According to the Basayev's later statement, 37 attackers died in the operation. The rebels put the federal losses at over 300 dead and wounded. In his statement, Basayev blamed guerrilla casualties on the information leak before the operation.
According to news reports, some of the dead classified as "terrorists" were actually civilians accidentally killed in the crossfire. There were also reports that young men have simply vanished without a trace despite having no proven connection to the raid, some other allegedly detained in the day after the raid and then presented dead as the killed insurgents. Despite public protests by family members, the bodies were not released.
A year later, many relatives were still demanding in vain that authorities return for proper burial the bodies of 92 men allegedly killed during the attacks; a number of families have taken cases to the European Court of Human Rights in Strasbourg to petition for the return of bodies. In June 2007 the government said it had cremated the bodies of the 95 suspects on 22 June 2006. The relatives argue that the decision, taken by one of investigators for the Southern Federal District, Aleksei Savrulin, and former Deputy Prosecutor for the Southern Federal District Nikolai Shepel, was unlawful.
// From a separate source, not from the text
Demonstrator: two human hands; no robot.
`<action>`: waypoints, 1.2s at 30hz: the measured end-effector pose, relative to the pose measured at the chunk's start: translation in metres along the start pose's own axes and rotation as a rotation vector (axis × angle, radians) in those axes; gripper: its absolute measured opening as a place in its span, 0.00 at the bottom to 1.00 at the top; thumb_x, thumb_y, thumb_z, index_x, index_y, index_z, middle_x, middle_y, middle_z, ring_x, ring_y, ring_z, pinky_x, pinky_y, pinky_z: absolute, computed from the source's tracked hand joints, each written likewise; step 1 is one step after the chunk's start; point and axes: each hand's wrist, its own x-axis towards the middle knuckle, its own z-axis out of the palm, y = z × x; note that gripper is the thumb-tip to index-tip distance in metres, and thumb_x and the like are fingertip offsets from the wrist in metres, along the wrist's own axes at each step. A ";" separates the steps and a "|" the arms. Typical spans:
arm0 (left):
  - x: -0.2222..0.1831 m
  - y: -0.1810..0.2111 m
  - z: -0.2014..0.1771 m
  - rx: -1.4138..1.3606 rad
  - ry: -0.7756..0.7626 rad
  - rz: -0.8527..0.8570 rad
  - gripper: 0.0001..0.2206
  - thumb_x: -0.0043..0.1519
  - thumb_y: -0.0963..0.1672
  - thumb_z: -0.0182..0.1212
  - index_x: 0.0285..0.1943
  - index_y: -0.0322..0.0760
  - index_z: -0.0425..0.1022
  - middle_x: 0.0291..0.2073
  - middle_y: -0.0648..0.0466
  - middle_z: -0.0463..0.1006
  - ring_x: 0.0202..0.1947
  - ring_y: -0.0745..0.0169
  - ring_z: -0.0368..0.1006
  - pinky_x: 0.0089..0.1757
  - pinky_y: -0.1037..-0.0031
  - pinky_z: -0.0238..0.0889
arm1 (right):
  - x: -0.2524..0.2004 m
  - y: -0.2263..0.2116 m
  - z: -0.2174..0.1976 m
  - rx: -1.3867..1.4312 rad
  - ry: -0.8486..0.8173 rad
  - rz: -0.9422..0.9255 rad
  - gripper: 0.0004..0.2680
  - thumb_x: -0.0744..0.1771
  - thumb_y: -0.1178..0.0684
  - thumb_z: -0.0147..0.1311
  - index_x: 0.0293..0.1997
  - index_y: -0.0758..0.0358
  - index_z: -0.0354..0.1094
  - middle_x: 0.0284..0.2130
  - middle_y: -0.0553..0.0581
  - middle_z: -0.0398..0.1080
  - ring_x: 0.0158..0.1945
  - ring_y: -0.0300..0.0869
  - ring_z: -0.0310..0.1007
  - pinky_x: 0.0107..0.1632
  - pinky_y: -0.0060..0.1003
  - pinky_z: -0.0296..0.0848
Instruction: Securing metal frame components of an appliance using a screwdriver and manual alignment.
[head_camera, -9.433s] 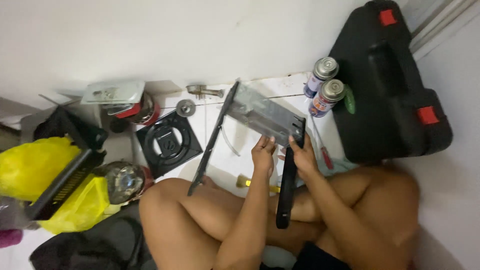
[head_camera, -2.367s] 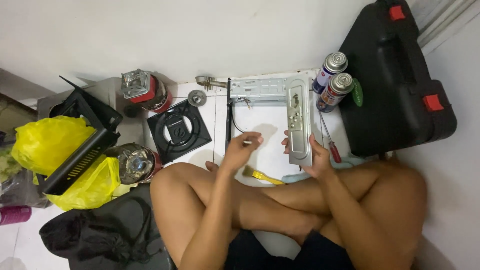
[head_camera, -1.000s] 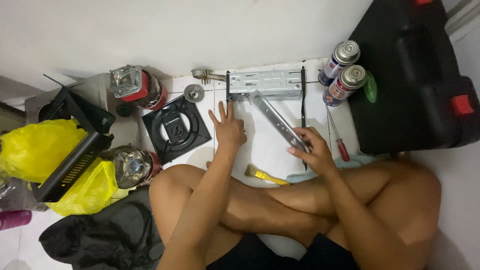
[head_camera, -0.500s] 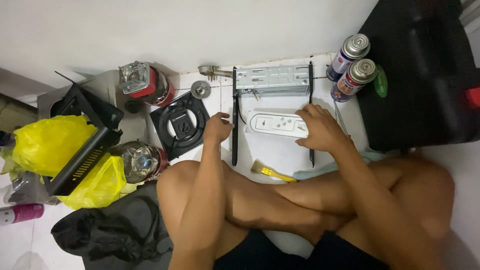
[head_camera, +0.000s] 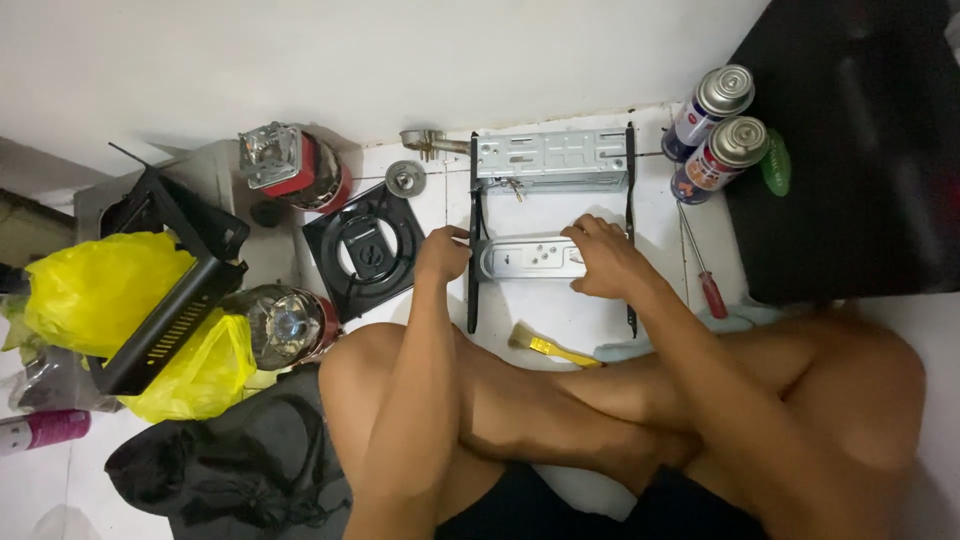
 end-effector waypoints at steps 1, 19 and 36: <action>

Allegations by the Russian governmentEdit
Alleged connections with international terrorismEdit
On 20 October 2005 Deputy Prosecutor General of Russia Nikolai Shepel, stated that the attack was organized by "International Terrorist Organizations", that also previously organized the Beslan school hostage crisis, raid on Ingushetia, and the attack on Gosnarkocontrol (drug control agency) in Kabardino-Balkaria. The Duma deputy from Chechnya Akhmar Zavgayev also blamed international terrorists for the attack.
Former Guantanamo Bay detainee Rasul Kudayev was arrested in Nalchik for allegedly taking part in the preparation of the attack, and participation in the attack itself (taking the road police post in Khasanya suburb of Nalchik). According to same source Rasul Kudayev pretends being at home at the time of the incident, which can be witnessed (according to his brother) by relatives, neighbours, journalists, and his lawyer.
It was reported that the militants may have planned to overrun the city's airport and use the aircraft there in suicide attacks similar to the 11 September attacks. However, this seems unlikely since the attack was not concentrated at the airport. The target of the airport attack was more likely the army unit stationed there.
Alleged financing by foreign intelligence agencies and NGOsEdit
The deputy head of the Kabardino-Balkaria Interior Ministry's anti-organized crime department, Albert Sizhazhev, claimed on 14 February 2006, that the attack in Nalchik was financed by foreign intelligence agencies. According to NTV, Sizhazhev said the attack was organized by "ringleaders of the bandit underground of Kabardino-Balkaria" who "had the powerful financial support of foreign special services."
According to ITAR-TASS, the head of the religious affairs department of Kabardino-Balkaria's Ministry of Culture, Dzhambulat Gergokov, claimed that the "bandit underground" in the republic was funded via non-governmental organizations working in Chechnya.
I will put it straight, that people like [Anzor] Astemirov are linked to the secret services of some countries that are planning blitzkriegs in South Ossetia, Abkhazia and the South Caucasus, and are pursuing a militant escalation on our territory to transfer some of their gunmen from Iraq to Russia.
Yedelev's allegations were repeated by him on 4 June 2007. He did not identify any countries.